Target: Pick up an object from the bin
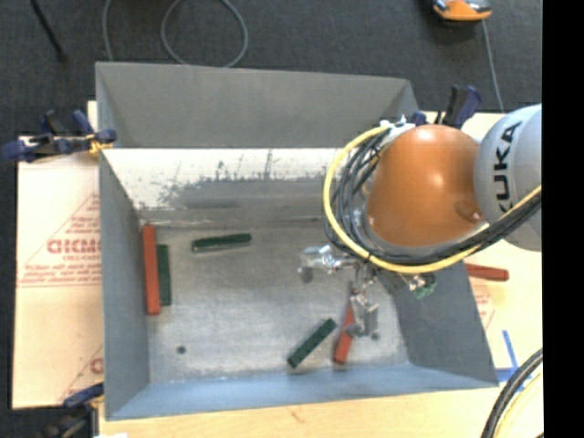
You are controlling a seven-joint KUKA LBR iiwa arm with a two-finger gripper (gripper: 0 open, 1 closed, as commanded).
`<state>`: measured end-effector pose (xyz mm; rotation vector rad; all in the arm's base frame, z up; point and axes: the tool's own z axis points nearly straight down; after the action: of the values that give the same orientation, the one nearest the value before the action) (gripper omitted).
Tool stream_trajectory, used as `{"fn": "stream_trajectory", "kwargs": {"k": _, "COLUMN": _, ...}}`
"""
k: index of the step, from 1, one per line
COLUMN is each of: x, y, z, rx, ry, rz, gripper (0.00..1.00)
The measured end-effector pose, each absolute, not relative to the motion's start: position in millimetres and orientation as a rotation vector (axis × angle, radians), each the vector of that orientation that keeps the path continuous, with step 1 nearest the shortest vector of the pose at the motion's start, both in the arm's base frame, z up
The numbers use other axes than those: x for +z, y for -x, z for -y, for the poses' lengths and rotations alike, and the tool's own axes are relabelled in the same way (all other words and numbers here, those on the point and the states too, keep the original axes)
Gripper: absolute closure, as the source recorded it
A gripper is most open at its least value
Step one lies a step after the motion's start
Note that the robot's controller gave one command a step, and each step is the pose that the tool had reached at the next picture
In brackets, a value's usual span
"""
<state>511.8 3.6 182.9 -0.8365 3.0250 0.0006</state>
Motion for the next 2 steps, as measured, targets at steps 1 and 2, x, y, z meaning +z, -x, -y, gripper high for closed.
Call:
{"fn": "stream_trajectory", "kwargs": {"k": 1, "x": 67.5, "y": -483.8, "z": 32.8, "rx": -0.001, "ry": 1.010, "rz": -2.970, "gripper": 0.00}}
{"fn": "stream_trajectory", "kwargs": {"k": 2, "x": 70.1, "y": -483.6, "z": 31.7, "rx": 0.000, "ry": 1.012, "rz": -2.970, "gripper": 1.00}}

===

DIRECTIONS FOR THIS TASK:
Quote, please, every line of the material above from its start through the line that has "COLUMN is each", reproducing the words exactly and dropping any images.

ANSWER BOX:
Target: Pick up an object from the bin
You are controlling a seven-joint KUKA LBR iiwa arm with a two-finger gripper (gripper: 0 open, 1 closed, as commanded).
`<state>`: measured end-effector pose (xyz mm; rotation vector rad; all in the arm's base frame, z up; point and axes: the tool's own z axis points nearly straight down; after the action: of the values that give the same orientation, the one nearest the value before the action) (gripper omitted).
Tool stream_trajectory, used as `{"fn": "stream_trajectory", "kwargs": {"k": _, "COLUMN": _, ...}}`
"""
k: index of the step, from 1, one per line
COLUMN is each of: x, y, z, rx, ry, rz, gripper (0.00..1.00)

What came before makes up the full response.